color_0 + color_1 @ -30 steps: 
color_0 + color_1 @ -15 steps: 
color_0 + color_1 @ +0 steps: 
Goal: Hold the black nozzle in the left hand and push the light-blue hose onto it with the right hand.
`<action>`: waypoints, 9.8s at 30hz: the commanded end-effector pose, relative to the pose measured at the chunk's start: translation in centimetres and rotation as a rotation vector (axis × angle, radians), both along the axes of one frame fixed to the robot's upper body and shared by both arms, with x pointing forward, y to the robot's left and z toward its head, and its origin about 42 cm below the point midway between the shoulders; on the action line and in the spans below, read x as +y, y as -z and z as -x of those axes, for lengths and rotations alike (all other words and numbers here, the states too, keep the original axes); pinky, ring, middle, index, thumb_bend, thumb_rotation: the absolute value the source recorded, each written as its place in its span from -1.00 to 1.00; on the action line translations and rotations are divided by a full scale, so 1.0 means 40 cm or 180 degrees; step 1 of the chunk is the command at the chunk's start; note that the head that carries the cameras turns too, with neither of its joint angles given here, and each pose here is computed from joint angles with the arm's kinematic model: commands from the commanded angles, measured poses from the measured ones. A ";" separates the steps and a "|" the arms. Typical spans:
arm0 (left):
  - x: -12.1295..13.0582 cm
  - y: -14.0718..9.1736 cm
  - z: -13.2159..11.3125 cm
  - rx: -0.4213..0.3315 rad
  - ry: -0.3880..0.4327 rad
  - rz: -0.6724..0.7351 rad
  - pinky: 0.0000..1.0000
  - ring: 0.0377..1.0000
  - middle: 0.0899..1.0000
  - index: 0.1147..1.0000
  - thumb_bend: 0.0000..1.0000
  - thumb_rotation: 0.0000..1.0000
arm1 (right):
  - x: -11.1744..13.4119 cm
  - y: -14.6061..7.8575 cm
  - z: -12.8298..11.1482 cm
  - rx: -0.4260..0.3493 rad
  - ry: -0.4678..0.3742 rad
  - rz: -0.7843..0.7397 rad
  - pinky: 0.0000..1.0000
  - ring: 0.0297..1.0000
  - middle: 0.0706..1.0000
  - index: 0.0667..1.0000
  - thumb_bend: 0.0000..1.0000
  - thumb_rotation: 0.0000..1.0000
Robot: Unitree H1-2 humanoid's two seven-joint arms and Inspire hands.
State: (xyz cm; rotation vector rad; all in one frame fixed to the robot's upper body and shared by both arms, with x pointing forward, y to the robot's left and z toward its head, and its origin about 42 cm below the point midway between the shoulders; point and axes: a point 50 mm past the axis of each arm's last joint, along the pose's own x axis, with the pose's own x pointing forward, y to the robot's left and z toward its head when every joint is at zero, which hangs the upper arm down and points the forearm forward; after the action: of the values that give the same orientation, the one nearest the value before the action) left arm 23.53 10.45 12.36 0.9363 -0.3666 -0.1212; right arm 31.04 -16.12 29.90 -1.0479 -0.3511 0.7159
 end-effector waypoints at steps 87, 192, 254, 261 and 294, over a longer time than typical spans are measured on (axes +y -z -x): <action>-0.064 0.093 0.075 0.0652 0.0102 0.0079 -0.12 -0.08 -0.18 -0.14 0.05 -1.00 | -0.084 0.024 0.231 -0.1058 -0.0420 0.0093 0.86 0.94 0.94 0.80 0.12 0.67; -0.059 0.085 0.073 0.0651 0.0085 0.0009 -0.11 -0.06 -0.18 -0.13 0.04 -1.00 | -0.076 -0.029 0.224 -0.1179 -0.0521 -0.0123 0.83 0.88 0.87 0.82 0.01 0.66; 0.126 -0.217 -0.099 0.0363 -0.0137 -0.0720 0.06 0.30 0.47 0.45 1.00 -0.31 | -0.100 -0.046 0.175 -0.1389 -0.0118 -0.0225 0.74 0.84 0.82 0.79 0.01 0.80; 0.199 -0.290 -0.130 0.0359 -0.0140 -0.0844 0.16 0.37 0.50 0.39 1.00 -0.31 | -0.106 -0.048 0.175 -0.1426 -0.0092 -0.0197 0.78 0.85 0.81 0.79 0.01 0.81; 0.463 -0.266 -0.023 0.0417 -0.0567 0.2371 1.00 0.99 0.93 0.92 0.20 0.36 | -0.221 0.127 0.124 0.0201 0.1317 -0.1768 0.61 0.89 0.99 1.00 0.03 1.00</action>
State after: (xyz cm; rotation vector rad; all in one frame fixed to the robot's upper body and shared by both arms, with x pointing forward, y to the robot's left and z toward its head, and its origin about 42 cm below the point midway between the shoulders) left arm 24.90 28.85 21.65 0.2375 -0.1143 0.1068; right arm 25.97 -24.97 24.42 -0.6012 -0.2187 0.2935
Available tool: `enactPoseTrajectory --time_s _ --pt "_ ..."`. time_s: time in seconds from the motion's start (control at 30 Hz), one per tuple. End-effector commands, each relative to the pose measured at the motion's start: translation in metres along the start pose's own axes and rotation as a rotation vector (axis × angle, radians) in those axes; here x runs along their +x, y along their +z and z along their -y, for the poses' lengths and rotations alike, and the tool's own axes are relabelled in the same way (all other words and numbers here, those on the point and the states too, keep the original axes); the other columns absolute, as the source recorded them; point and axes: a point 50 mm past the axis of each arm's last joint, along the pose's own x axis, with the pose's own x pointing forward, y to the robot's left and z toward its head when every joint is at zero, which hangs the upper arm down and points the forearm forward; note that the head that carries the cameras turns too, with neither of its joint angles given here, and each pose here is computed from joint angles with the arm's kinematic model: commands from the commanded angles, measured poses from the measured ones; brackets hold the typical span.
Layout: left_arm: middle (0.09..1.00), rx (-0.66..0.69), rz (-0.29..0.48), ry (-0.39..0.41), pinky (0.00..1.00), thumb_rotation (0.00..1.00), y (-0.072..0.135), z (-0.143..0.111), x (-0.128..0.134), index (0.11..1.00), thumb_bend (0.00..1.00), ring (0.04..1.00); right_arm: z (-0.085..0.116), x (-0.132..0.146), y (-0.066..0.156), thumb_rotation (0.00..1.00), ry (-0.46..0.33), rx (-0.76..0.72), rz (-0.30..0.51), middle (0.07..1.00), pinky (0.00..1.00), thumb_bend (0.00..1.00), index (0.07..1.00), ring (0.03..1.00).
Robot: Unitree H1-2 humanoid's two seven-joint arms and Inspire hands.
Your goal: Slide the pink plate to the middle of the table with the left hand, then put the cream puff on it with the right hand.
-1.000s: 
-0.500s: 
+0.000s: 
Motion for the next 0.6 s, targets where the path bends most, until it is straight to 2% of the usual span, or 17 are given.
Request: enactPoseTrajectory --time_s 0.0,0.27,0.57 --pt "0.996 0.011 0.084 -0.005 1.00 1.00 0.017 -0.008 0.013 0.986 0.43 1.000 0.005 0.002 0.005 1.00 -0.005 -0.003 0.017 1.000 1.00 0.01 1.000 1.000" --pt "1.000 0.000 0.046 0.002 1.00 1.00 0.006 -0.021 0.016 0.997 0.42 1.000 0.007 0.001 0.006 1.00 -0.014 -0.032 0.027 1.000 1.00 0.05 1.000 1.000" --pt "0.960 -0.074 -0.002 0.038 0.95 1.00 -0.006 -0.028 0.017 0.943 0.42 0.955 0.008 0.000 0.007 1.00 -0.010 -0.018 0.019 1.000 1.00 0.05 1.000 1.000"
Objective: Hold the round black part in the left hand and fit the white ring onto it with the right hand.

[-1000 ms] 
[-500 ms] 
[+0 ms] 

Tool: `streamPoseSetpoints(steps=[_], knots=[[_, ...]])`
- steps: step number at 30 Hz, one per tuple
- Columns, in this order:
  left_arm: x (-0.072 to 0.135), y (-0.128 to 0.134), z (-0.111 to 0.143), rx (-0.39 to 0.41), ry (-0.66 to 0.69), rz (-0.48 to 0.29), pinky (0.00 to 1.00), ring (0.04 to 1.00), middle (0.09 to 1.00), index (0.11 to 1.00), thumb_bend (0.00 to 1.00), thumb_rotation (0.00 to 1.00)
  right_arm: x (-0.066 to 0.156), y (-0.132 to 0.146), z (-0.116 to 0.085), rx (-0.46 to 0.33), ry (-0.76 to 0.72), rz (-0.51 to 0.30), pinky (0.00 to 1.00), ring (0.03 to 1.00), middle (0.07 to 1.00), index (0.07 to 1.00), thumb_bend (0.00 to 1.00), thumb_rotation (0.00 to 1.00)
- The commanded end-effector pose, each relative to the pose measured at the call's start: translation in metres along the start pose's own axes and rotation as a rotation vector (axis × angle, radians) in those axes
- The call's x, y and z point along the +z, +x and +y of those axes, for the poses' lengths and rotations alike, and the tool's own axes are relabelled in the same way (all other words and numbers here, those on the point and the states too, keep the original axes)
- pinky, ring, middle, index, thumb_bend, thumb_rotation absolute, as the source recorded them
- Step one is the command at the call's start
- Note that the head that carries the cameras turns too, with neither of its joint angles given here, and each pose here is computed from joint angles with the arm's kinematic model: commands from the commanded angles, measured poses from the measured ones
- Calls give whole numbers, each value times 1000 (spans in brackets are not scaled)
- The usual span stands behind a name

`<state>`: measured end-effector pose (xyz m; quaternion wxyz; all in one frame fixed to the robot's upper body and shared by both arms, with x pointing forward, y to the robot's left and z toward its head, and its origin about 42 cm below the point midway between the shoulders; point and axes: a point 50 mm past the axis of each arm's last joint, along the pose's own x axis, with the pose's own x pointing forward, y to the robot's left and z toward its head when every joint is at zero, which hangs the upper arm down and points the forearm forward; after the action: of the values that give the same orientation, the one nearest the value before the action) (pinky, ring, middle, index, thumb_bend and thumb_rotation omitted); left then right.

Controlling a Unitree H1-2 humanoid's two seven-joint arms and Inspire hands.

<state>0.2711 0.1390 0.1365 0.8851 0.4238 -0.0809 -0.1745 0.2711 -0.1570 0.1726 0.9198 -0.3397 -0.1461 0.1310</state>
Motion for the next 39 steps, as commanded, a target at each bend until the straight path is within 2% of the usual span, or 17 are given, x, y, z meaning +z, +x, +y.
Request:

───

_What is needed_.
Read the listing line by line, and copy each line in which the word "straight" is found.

_Output of the task_.
Motion for the next 0.6 s, targets where the path bends most, until it is straight to 2% of the usual span, or 17 are given.
Motion for the next 39 steps, as commanded, a target at each bend until the straight path is within 2% of the usual span, or 17 are given, x, y, z meaning +z, +x, +y.

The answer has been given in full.